Intimate infrastructures: The rubrics of gendered safety and urban violence in Kerala, India

DATTA, Ayona and AHMED, Nabeela (2020). Intimate infrastructures: The rubrics of gendered safety and urban violence in Kerala, India. Geoforum, 110, 67-76. [Article]

Abstract
Urban infrastructures can enable and embody multiple forms of violence against women; from the spectacular and immediate, to the slow, everyday and intimate. Disconnections and absences of infrastructure – such as water and sanitation, to public transport and toilets – fracture peripheries and low-income neighbourhoods from resources, rights and mobility within the city, and in everyday life, enacting some of the largest tolls on women. This 'infrastructural violence' (Rodgers and O’Neill, 2012) is experienced in intimate ways by women in low-income neighbourhoods.
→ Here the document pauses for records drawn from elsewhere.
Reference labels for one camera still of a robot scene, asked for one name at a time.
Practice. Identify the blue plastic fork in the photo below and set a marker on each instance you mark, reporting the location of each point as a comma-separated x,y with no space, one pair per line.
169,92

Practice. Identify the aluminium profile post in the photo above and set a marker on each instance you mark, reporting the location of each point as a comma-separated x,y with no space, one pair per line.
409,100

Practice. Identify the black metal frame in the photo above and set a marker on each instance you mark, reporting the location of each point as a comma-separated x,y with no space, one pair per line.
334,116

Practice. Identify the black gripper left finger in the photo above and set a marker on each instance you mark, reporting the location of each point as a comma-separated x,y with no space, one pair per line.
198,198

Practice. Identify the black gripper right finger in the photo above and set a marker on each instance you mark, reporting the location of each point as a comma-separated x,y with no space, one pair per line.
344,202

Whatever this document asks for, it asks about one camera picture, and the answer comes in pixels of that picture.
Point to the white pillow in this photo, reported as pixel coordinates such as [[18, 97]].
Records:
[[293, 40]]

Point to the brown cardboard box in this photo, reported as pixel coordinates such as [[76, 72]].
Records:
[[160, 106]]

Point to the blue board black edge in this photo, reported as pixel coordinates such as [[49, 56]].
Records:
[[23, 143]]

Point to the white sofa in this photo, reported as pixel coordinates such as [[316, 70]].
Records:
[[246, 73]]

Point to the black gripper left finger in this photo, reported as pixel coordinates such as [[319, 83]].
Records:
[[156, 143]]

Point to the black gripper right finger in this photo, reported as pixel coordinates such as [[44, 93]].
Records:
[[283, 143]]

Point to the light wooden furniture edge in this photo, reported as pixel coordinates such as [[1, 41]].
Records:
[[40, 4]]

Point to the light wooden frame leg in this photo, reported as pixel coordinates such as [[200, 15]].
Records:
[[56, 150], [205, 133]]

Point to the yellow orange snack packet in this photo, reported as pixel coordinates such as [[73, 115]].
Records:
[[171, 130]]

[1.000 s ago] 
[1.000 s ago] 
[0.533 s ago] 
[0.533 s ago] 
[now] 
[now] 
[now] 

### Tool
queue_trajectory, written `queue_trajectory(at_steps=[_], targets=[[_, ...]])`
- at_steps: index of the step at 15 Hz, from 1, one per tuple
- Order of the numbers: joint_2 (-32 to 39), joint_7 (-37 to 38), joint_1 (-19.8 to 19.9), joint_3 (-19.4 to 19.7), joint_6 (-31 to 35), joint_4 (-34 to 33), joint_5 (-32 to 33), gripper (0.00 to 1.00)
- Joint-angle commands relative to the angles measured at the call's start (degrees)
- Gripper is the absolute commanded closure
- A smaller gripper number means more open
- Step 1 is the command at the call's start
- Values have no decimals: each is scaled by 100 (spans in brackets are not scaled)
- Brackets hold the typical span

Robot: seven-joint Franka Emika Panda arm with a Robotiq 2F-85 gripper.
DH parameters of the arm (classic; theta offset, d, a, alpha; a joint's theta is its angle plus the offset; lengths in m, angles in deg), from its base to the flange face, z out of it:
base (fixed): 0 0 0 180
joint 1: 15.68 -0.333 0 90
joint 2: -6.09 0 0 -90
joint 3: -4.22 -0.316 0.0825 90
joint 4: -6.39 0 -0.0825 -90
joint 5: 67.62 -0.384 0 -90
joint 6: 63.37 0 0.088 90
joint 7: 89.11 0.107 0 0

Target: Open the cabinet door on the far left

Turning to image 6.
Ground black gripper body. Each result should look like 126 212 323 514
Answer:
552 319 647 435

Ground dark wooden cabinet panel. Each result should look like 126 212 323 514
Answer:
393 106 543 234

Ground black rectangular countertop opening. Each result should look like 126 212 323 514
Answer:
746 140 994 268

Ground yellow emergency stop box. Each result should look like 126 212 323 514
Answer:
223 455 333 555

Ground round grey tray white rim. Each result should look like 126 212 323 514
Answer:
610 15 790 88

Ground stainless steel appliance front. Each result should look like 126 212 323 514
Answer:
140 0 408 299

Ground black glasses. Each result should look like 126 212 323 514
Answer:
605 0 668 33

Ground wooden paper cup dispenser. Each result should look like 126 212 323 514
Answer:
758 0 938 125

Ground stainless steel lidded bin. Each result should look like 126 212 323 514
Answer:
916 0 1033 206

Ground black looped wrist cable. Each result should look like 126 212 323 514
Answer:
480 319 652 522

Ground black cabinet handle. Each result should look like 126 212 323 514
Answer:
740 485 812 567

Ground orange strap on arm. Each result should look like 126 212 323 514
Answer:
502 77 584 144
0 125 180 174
While they lack access to adequate resources in urban settlements they simultaneously face all forms of physical violence during access to and use of water, toilets, public transport, energy use and walkways. Drawing from empirical fieldwork in the city of Thiruvanathapuram, Kerala, in southern India, we adopt an expanded notion of infrastructure that is mutually constitututive of gender-based relations of power and violence from the home to the city. Developing the rubrics of gendered safety and urban violence, we argue first, that lack of access to infrastructure is a form of intimate violence and second, that this violence is experienced and constituted through multiple scales, forms, sites and temporalities of infrastructural absence. In doing so, we further contribute to the extension of debates in feminist critical geography to critique binary constructions of gender based violence, by collapsing hierarchies of intimate and structural violence as the violence of infrastructure.